▼▼▼

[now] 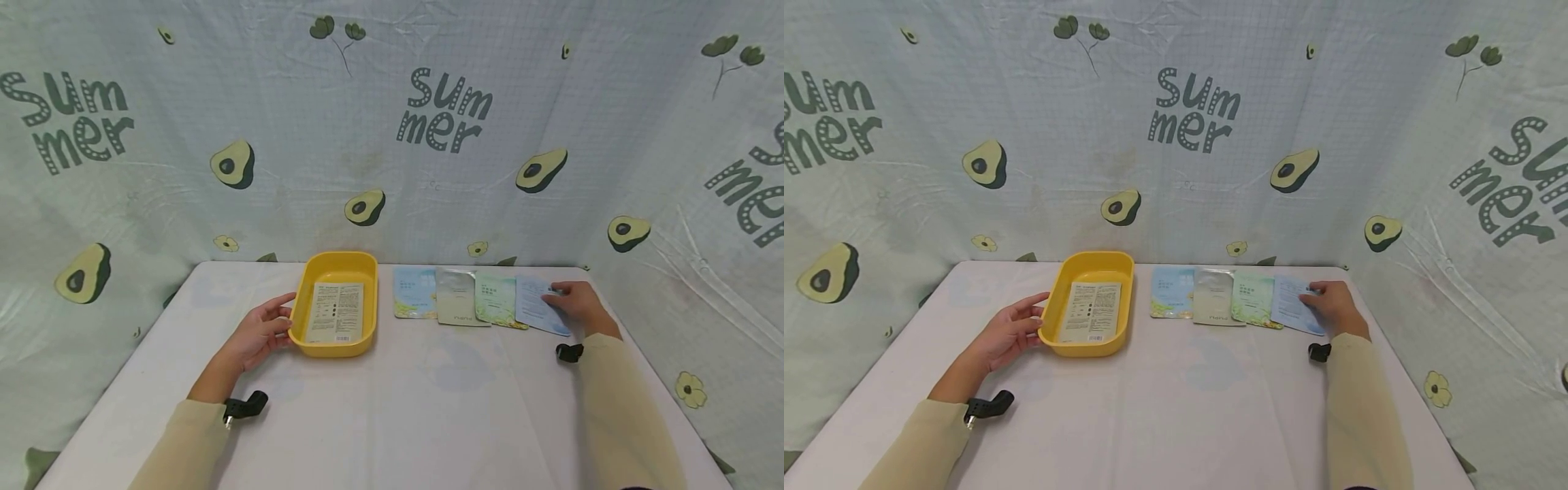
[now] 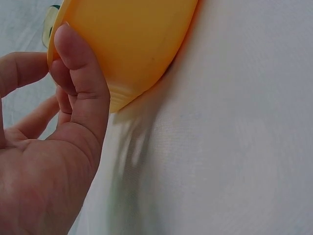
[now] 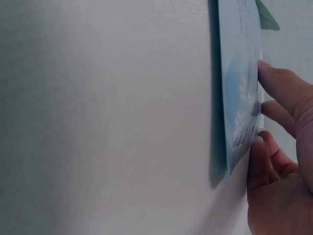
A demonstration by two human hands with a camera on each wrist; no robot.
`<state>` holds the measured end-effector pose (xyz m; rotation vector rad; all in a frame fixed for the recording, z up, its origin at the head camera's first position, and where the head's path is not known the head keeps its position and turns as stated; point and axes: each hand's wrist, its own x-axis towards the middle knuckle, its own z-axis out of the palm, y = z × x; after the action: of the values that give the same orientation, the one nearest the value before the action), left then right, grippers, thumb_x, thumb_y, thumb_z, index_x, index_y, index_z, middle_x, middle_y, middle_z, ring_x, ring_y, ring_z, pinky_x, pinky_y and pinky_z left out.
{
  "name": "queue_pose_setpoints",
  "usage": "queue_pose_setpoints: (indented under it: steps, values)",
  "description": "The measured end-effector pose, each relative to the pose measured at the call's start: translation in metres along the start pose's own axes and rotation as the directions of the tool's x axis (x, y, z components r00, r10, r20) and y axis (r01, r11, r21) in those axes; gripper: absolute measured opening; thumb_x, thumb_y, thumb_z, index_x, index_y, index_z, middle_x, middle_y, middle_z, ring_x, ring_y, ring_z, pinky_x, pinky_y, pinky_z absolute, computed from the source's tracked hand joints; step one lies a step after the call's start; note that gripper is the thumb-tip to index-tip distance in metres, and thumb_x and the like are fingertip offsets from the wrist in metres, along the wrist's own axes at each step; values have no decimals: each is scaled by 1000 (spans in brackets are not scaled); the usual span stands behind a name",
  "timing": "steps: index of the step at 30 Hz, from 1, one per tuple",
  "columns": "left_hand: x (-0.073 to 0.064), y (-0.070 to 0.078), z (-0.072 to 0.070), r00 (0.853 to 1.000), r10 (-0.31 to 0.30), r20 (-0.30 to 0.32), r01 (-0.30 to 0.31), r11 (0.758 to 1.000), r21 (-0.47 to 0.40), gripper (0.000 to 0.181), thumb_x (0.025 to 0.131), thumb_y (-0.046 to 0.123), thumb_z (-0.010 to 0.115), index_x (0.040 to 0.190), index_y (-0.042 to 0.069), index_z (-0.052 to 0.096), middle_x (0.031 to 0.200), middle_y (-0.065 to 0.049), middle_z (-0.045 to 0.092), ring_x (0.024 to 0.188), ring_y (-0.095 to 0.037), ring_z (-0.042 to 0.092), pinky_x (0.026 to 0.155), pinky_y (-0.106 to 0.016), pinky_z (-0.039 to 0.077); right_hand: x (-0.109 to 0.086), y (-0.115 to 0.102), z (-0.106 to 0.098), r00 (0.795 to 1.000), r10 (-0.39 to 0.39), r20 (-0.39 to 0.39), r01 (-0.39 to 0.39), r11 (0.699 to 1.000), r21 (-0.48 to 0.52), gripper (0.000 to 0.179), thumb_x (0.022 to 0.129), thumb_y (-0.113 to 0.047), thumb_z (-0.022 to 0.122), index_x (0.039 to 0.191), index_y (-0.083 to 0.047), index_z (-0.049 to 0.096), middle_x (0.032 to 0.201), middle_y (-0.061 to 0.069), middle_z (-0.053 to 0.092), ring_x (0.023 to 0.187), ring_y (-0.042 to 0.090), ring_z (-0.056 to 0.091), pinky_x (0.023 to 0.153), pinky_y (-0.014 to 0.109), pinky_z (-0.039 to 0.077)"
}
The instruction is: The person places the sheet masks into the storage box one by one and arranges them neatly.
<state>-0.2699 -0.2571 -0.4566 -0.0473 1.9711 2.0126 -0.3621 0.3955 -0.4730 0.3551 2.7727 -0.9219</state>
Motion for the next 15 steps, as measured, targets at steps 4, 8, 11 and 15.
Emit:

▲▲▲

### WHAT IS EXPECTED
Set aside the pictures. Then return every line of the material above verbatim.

### RESULT FOR THIS EXERCISE
[now] 
[now] 
[now] 
A demonstration by two human hands with a camera on each wrist; no robot.
`<state>` holds the measured end-effector pose (xyz m; rotation vector rad; all in a frame fixed for the recording, z up, its origin at the head camera's first position, and where the head's path is not known the head keeps its position and turns as stated; point and axes: each hand's wrist, its own x-axis towards the middle knuckle, its own z-axis out of the palm, y = z × x; after the action: of the values that give the same orientation, the one nearest the value before the action), left then right, grippers, thumb_x, thumb_y, thumb_z, index_x, index_y, index_z, middle_x, middle_y, middle_z, ring_x, ring_y, ring_z, pinky_x, pinky_y and pinky_z left out.
{
  "name": "queue_pose_setpoints",
  "usage": "queue_pose_setpoints: (indented under it: steps, values)",
  "description": "The measured end-effector pose, each relative to the pose measured at the call's start: translation in metres along the start pose's own axes and rotation as the directions of the tool's x axis (x, y, z components r00, r10, r20) and y axis (r01, r11, r21) in those axes; gripper: absolute measured opening; thumb_x, thumb_y, thumb_z, index_x, index_y, index_z, middle_x, middle_y, middle_z, ring_x, ring_y, ring_z, pinky_x, pinky_y, pinky_z absolute, computed from the source's tracked hand joints; step one lies a step after the call's start; note that gripper is the thumb-tip to index-tip distance in metres, and thumb_x and the like are fingertip offsets from the wrist in metres, along the wrist's own axes at each step; values have no decimals: each is scaled by 1000 (spans in brackets are not scaled); the usual span stands behind a name",
  "timing": "steps: index of the step at 30 Hz, from 1, one per tuple",
  "columns": "left_hand: x (-0.073 to 0.064), y (-0.070 to 0.078), z (-0.072 to 0.070), r00 (0.853 to 1.000), r10 (-0.31 to 0.30), r20 (-0.30 to 0.32), r01 (-0.30 to 0.31), r11 (0.758 to 1.000), r21 (-0.47 to 0.40), gripper (0.000 to 0.181), thumb_x (0.025 to 0.131), thumb_y (-0.046 to 0.123), thumb_z (-0.010 to 0.115), index_x (0.040 to 0.190), index_y (-0.042 to 0.069), index_z (-0.052 to 0.096), middle_x (0.031 to 0.200), middle_y (-0.065 to 0.049), middle_z (-0.045 to 0.092), ring_x (0.024 to 0.188), ring_y (-0.095 to 0.037), ring_z (-0.042 to 0.092), pinky_x (0.026 to 0.155), pinky_y (-0.106 to 0.016), pinky_z (-0.039 to 0.077); right_hand: x (-0.109 to 0.086), y (-0.115 to 0.102), z (-0.106 to 0.098), r00 (0.795 to 1.000), r10 (-0.39 to 0.39), r20 (-0.39 to 0.39), r01 (-0.39 to 0.39), r11 (0.699 to 1.000), r21 (-0.48 to 0.52), gripper (0.000 to 0.179), thumb_x (0.022 to 0.129), thumb_y (-0.113 to 0.047), thumb_z (-0.022 to 0.122), index_x (0.039 to 0.191), index_y (-0.083 to 0.047), index_z (-0.049 to 0.096), middle_x (0.032 to 0.201), middle_y (-0.061 to 0.069), middle_z (-0.053 to 0.092), ring_x (0.023 to 0.187), ring_y (-0.042 to 0.090), ring_z (-0.056 to 0.091), pinky_x (0.023 to 0.153), pinky_y (-0.014 to 0.109), pinky_z (-0.039 to 0.077)"
}
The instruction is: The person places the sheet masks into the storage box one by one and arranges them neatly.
<state>-0.2699 -0.2571 -0.4566 -0.0473 1.9711 2.0126 -0.3621 0.3955 -0.4730 0.3551 2.7727 -0.9219</state>
Motion for the next 15 steps, as measured, targets at steps 4, 8, 11 and 15.
Emit:

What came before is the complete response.